- ASSIGNMENT: Which lines of the data contain the string "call"? Show each of them.

------ AVAILABLE DATA

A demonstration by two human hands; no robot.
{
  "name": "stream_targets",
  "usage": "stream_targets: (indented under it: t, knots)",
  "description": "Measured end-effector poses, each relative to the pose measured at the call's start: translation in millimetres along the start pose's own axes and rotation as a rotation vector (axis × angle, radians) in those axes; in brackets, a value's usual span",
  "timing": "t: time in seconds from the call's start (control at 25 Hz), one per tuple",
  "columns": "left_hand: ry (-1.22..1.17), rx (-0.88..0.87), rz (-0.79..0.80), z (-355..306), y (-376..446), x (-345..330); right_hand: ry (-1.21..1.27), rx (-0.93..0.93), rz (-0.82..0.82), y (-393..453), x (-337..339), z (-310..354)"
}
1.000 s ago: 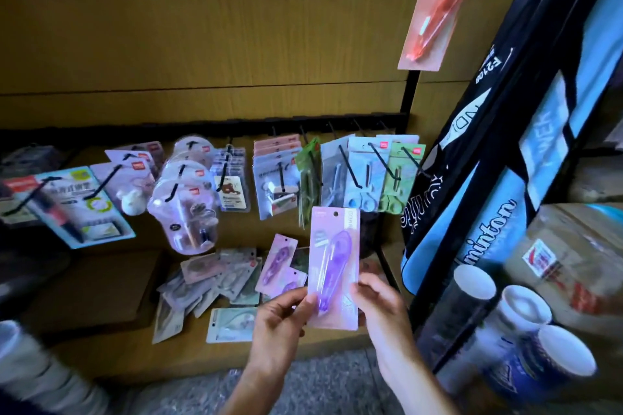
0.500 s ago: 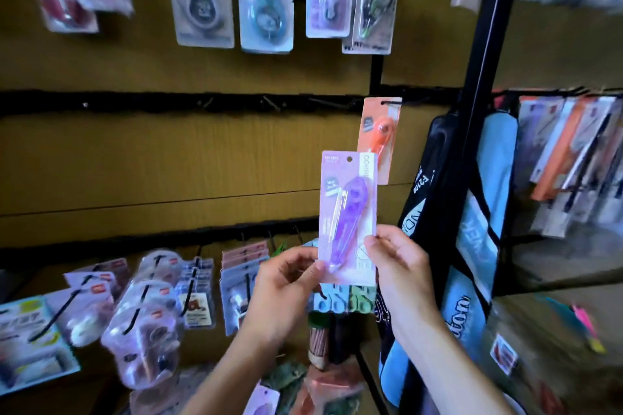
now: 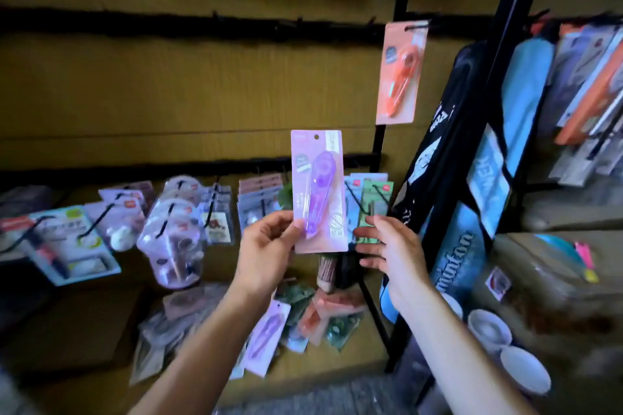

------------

- RESULT OF THE EXERCISE:
  "description": "Measured end-effector poses, each relative to the pose measured at the call's start: translation in millimetres along the start pose's own axes and rotation as a rotation vector (axis × angle, radians) in those axes; in brackets, a value's usual span",
  "timing": "t: time in seconds from the call's start (control at 25 Hz), one per tuple",

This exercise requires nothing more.